In the third, events are the same as in the second, but when Charles finds Sarah again in London, their reunion is a sour one. He realizes he has been used, but sees some benefit in the journey towards self-knowledge. Sarah does not tell him about the child, and expresses no interest in furthering their relationship.
Along the way, Fowles discourses on the difficulties of controlling the characters one has created, and offers tangents on Victorian customs and class differences, the theories of Charles Darwin, and the poetry of Matthew Arnold, Thomas Hardy, and Lord Tennyson.
Postmodernist elements in Anthony Powell’s epic A Dance to the Music of Time and Malcolm Bradbury’s works.
A Dance to the Music of Time is a twelve-volume cycle of novels by Anthony Powell (December 21, 1905 – March 28, 2000), inspired by the painting of the same name by Nicolas Poussin. One of the longest works of fiction in literature, it was published between 1951 and 1975 to critical acclaim. The story is an often comic examination of movements and manners, power and passivity in English political, cultural and military life in the mid 20th century.
The sequence is narrated by Nick Jenkins in the form of his reminiscences. At the beginning of the first volume, Nick falls into a reverie while watching snow descending on a coal brazier. This reminds him of "the ancient world - legionaries (...) mountain altars (...) centaurs (....)". These classical projections introduce the account of his schooldays which opens A Question of Upbringing.
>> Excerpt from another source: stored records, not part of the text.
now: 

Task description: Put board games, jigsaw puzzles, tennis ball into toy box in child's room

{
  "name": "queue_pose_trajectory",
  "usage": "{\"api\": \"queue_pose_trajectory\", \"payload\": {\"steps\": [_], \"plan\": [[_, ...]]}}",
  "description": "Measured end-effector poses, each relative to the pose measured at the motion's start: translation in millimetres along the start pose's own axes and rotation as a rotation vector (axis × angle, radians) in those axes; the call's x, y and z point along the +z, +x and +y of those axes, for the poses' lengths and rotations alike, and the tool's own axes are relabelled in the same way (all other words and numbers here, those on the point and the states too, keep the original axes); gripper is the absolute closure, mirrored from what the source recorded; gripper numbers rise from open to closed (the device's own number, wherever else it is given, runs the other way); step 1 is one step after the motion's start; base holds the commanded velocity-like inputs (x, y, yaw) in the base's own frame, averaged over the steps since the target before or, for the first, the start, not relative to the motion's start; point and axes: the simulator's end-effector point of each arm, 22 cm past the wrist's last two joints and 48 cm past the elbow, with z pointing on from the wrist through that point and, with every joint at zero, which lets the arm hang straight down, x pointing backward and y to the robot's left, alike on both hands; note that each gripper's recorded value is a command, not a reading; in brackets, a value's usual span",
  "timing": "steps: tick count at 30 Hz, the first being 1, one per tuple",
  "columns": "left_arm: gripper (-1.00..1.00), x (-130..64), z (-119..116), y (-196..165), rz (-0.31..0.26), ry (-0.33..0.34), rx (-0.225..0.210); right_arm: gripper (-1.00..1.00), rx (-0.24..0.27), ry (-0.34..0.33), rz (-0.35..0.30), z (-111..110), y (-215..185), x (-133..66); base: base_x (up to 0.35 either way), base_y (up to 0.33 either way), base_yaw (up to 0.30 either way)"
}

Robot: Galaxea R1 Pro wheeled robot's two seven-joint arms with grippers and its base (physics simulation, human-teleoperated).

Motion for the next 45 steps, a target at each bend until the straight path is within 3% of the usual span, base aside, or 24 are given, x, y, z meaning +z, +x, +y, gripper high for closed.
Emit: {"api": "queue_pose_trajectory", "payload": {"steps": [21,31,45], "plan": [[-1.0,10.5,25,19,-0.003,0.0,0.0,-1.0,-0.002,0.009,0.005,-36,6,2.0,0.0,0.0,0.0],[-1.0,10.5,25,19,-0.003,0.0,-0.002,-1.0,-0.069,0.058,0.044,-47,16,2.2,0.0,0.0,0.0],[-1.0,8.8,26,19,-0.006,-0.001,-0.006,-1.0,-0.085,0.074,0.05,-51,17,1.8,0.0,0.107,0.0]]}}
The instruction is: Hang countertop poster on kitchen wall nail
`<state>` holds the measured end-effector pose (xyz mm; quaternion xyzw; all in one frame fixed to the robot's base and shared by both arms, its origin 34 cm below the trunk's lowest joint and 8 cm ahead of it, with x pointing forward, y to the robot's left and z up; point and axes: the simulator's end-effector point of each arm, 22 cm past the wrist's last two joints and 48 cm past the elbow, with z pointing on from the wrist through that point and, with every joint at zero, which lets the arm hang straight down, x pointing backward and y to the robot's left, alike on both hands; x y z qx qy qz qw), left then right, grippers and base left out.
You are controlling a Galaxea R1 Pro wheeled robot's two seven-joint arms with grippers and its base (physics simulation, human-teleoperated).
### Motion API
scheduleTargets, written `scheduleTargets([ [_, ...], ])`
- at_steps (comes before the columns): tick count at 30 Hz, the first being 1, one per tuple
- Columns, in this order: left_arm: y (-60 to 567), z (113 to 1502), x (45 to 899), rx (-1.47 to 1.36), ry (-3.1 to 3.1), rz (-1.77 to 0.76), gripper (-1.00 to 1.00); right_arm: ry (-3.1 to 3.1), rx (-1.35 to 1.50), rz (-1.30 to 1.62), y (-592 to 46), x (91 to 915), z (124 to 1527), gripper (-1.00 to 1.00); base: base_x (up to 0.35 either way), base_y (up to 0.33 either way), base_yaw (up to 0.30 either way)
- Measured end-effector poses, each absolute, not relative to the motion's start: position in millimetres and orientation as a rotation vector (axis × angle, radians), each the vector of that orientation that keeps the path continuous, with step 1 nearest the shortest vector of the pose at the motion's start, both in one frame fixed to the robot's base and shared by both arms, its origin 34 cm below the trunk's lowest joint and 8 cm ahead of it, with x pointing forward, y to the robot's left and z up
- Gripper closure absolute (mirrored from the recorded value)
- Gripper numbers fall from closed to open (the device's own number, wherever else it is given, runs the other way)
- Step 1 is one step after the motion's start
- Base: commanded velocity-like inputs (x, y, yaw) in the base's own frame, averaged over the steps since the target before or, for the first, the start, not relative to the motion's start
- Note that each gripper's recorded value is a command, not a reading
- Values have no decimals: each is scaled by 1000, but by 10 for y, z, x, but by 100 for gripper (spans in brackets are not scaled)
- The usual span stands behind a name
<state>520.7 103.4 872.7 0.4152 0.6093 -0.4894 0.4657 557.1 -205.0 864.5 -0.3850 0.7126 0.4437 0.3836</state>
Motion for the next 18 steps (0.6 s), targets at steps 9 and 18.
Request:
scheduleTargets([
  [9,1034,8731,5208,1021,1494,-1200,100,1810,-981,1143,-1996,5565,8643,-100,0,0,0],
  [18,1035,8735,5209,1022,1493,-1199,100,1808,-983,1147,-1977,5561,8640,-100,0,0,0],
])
Over the course of the following volumes, he recalls the people he met over the previous half a century. Little is told of Jenkins's personal life beyond his encounters with the great and the bad, with events, such as his wife's miscarriage, only being related in conversation with the principal characters.
Powell regards the human experience as a dream of a superior unintelligible being. The idea of life as the text and man as a novelist, which creates it, connects Powell with postmodernism.